1. ## second order ODE

a,b,c > 0

ay'' + by' +cy = 0
and y(0) = c and y'(0) = d

the equation has either one real root, two real roots or two complex roots, but how do i then show that in the limit x--> +infinity, y(x) will go to zero?

2. If all roots of the polynomial...

$a\cdot t^{2} + b\cdot t + c$

... have real part $<0$, then if $y(x)$ is solution of the second order DE you have prosed is...

$\lim_{x \rightarrow \infty} y(x) =0$

Kind regards

$\chi$ $\sigma$

3. but how do i show that all the roots are negative

4. A polynomial whose roots have all real part $<0$ is called 'Hurwitz polynomial'. If we write a polynomial of degree n in t as $p(t)= \sum_{k=0}^{n} a_{k} \cdot t^{k}$ and it is $a_{0}=1$, necessary [but not sufficient...] condition for $p(t)$ to be Hurwitz is that $\forall k\ge 1$ $a_{k}>0$. For a suffcient condition see...

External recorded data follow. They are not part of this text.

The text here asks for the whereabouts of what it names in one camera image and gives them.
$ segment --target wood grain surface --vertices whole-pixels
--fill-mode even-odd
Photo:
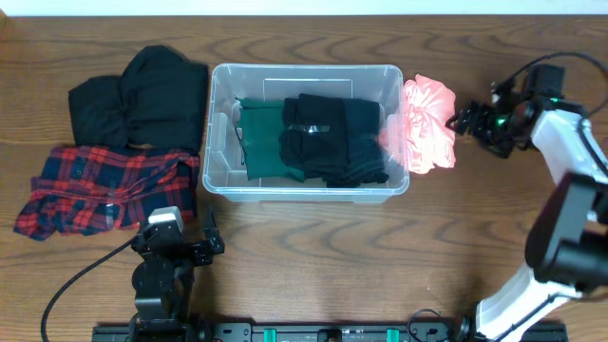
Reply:
[[[489,84],[548,52],[608,60],[606,17],[163,17],[10,18],[0,33],[0,340],[39,341],[55,292],[86,265],[132,237],[12,232],[49,149],[73,143],[67,91],[119,74],[147,45],[167,44],[214,67],[224,62],[394,64],[408,78],[440,80],[457,107],[488,101]],[[592,106],[600,75],[569,58],[565,93]],[[608,111],[594,131],[608,135]],[[382,205],[236,204],[199,186],[213,204],[226,253],[199,270],[193,308],[258,322],[405,321],[432,308],[457,315],[496,292],[523,262],[523,244],[553,189],[542,156],[500,160],[459,138],[454,169],[412,176]],[[90,340],[100,322],[135,312],[130,278],[140,258],[124,251],[76,282],[48,321],[51,341]],[[552,314],[573,341],[608,339],[602,304],[570,303]]]

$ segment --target black cable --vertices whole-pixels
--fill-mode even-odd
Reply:
[[[416,337],[415,333],[411,332],[411,321],[413,321],[414,318],[416,318],[416,316],[418,314],[421,314],[421,313],[431,313],[431,314],[435,314],[435,315],[437,315],[437,317],[441,318],[441,315],[438,314],[436,311],[434,311],[432,309],[421,309],[421,310],[418,310],[408,321],[408,334],[409,334],[409,336],[411,336],[411,338],[413,338],[417,342],[425,342],[425,341],[422,341],[420,338]],[[444,338],[443,340],[439,340],[437,342],[446,342],[450,338],[450,333],[452,332],[452,329],[451,329],[451,327],[446,322],[444,322],[444,324],[447,326],[447,337]]]
[[[115,255],[117,255],[121,250],[125,249],[131,243],[133,243],[134,240],[135,240],[135,237],[131,238],[129,241],[125,242],[119,248],[117,248],[114,251],[110,252],[107,256],[104,256],[101,259],[93,262],[92,264],[90,264],[89,266],[87,266],[86,268],[84,268],[81,272],[79,272],[77,275],[73,276],[72,279],[70,279],[64,286],[61,287],[61,289],[59,289],[59,291],[57,291],[57,293],[55,294],[55,296],[49,301],[49,303],[47,305],[47,308],[45,309],[45,313],[42,315],[42,321],[40,322],[40,334],[42,335],[43,342],[48,342],[48,336],[47,336],[47,320],[48,320],[48,315],[50,314],[50,310],[53,308],[53,305],[55,305],[55,302],[57,301],[57,299],[59,299],[59,297],[67,290],[67,288],[71,284],[73,284],[76,280],[78,280],[81,276],[84,276],[88,271],[90,271],[90,270],[94,269],[95,267],[99,266],[101,263],[103,263],[104,261],[108,260],[109,258],[114,257]]]
[[[555,58],[555,57],[566,57],[566,56],[581,58],[581,59],[591,63],[595,67],[597,67],[599,69],[599,71],[601,71],[601,73],[604,76],[604,79],[606,80],[606,83],[608,85],[608,70],[597,59],[595,59],[585,53],[580,53],[580,52],[555,52],[555,53],[550,53],[548,55],[541,56],[541,57],[535,59],[534,61],[529,62],[525,66],[522,66],[519,70],[515,71],[515,73],[513,75],[511,75],[511,77],[507,78],[506,81],[501,83],[501,86],[506,84],[507,82],[512,82],[519,74],[528,70],[530,67],[532,67],[533,65],[535,65],[538,62],[548,60],[551,58]],[[592,115],[596,114],[597,112],[599,112],[602,108],[604,108],[607,105],[608,105],[608,90],[606,91],[606,96],[605,96],[604,100],[601,102],[601,104],[599,104],[593,110],[589,111],[587,116],[585,117],[585,119],[589,119]]]
[[[593,161],[599,167],[601,172],[603,172],[604,175],[608,176],[608,165],[606,165],[606,162],[601,159],[601,157],[598,155],[598,153],[593,148],[593,146],[591,146],[591,142],[589,142],[589,140],[587,139],[587,136],[585,135],[584,123],[586,120],[587,119],[585,119],[585,118],[580,118],[579,123],[577,123],[577,133],[579,134],[579,138],[582,141],[582,144],[585,146],[585,149],[587,150],[587,152],[589,152],[589,154],[591,155],[591,158],[593,159]]]

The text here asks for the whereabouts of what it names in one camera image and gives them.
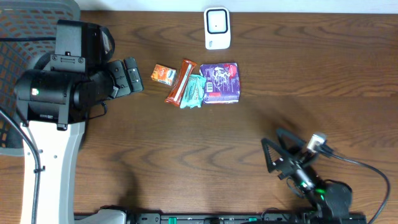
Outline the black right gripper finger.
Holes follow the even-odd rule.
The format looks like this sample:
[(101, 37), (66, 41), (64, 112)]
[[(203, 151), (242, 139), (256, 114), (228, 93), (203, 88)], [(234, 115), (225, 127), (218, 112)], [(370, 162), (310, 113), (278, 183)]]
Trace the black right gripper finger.
[(281, 148), (287, 152), (300, 152), (307, 143), (303, 139), (283, 128), (278, 128), (276, 133)]
[(261, 140), (267, 170), (269, 173), (276, 170), (280, 173), (289, 173), (291, 170), (290, 154), (284, 140), (282, 138), (278, 138), (278, 142), (279, 143), (277, 144), (267, 138)]

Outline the small orange tissue pack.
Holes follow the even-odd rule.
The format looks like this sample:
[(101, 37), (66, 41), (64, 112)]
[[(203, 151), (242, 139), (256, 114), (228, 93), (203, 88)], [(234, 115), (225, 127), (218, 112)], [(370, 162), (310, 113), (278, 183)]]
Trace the small orange tissue pack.
[(175, 69), (156, 64), (150, 77), (153, 81), (171, 86), (174, 82), (175, 75)]

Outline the orange snack bar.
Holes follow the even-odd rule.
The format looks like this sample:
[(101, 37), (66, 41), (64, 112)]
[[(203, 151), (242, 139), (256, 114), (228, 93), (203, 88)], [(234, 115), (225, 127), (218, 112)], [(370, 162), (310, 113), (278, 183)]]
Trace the orange snack bar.
[(180, 106), (187, 82), (196, 66), (196, 62), (193, 62), (189, 59), (183, 59), (176, 83), (174, 84), (168, 97), (166, 97), (164, 101), (165, 103), (172, 104), (176, 107)]

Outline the green snack wrapper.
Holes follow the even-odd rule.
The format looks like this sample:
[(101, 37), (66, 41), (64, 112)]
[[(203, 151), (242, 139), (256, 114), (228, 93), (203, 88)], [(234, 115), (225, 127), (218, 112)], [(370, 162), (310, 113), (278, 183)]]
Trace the green snack wrapper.
[(192, 74), (188, 79), (188, 83), (186, 85), (181, 103), (180, 108), (194, 108), (198, 107), (201, 108), (203, 97), (204, 97), (204, 88), (205, 88), (206, 78)]

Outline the purple snack package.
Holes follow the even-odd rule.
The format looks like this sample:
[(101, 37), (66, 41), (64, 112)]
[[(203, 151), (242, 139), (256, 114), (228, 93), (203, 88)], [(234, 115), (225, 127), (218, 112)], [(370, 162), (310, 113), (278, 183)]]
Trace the purple snack package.
[(241, 85), (237, 63), (202, 64), (200, 74), (206, 78), (204, 104), (228, 104), (239, 101)]

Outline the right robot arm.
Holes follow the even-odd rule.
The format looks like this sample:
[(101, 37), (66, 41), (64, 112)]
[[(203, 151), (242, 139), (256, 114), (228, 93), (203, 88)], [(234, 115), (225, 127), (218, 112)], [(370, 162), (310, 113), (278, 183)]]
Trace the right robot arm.
[(279, 128), (274, 142), (261, 140), (268, 172), (279, 172), (280, 180), (291, 180), (298, 193), (316, 208), (315, 218), (328, 222), (342, 221), (349, 216), (352, 189), (343, 182), (323, 180), (312, 164), (326, 145), (326, 135), (315, 133), (308, 142), (286, 129)]

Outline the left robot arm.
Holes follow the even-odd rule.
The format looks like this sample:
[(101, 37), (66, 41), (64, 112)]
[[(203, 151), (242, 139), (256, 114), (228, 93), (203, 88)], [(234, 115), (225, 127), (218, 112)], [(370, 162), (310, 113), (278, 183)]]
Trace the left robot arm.
[(134, 58), (113, 60), (114, 39), (98, 24), (60, 20), (55, 50), (16, 83), (17, 131), (24, 142), (22, 223), (75, 223), (77, 154), (90, 109), (139, 93)]

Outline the grey plastic mesh basket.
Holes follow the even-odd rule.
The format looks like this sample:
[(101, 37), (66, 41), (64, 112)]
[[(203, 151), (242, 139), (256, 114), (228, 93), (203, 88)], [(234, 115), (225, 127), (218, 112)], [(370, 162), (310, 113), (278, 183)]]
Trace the grey plastic mesh basket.
[(22, 73), (41, 56), (55, 50), (53, 40), (60, 19), (79, 20), (73, 0), (1, 1), (1, 108), (19, 122), (14, 87)]

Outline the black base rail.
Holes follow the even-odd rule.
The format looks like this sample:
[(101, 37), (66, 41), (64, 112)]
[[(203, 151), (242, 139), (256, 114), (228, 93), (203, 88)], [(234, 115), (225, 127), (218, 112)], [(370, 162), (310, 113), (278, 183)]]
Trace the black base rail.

Hurwitz polynomial - Wikipedia, the free encyclopedia

Kind regards

$\chi$ $\sigma$

5. Originally Posted by sssouljah
a,b,c > 0

ay'' + by' +cy = 0
and y(0) = c and y'(0) = d

the equation has either one real root, two real roots or two complex roots, but how do i then show that in the limit x--> +infinity, y(x) will go to zero?

Descartes rule of signs tell you that $a\lambda^2+b \lambda +c=0$ has no positive roots and one negative root when $a,\ b,\ c >0$. Hence it has one negative root of multiplicity 2 and no complex roots.